TASK:
Tally the lines below that contain the word "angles". Only the number should be returned.
══ SUPPLIED MATERIAL ══
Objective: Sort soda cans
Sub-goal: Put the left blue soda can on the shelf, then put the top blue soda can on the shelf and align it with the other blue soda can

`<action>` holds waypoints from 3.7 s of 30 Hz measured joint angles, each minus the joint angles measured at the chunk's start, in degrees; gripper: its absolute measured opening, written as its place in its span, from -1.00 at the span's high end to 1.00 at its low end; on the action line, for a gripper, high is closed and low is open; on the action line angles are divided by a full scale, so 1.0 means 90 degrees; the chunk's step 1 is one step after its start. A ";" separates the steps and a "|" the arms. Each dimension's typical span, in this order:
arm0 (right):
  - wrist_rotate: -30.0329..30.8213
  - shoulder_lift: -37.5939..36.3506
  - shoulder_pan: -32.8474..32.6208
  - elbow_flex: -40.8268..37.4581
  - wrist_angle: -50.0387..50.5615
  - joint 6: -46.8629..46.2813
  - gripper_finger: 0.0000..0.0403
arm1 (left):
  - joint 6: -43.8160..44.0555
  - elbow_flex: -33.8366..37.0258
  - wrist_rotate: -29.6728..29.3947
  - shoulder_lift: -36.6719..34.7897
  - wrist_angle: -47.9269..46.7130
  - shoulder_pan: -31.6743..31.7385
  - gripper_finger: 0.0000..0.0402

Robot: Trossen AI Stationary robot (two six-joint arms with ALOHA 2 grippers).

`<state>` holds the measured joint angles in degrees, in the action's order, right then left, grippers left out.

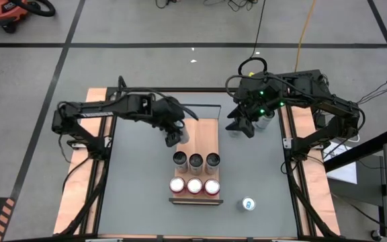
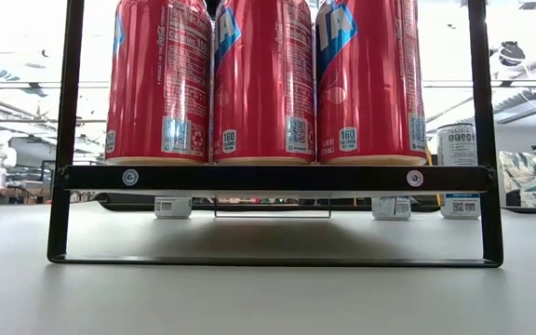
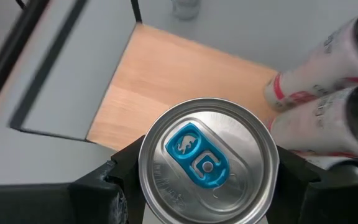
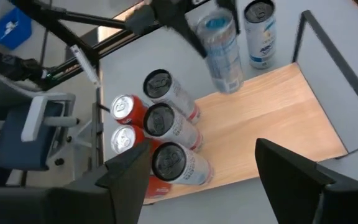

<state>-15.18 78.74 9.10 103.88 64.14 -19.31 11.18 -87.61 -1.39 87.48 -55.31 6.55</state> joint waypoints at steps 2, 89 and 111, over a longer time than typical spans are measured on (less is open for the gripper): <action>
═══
RESPONSE AREA:
2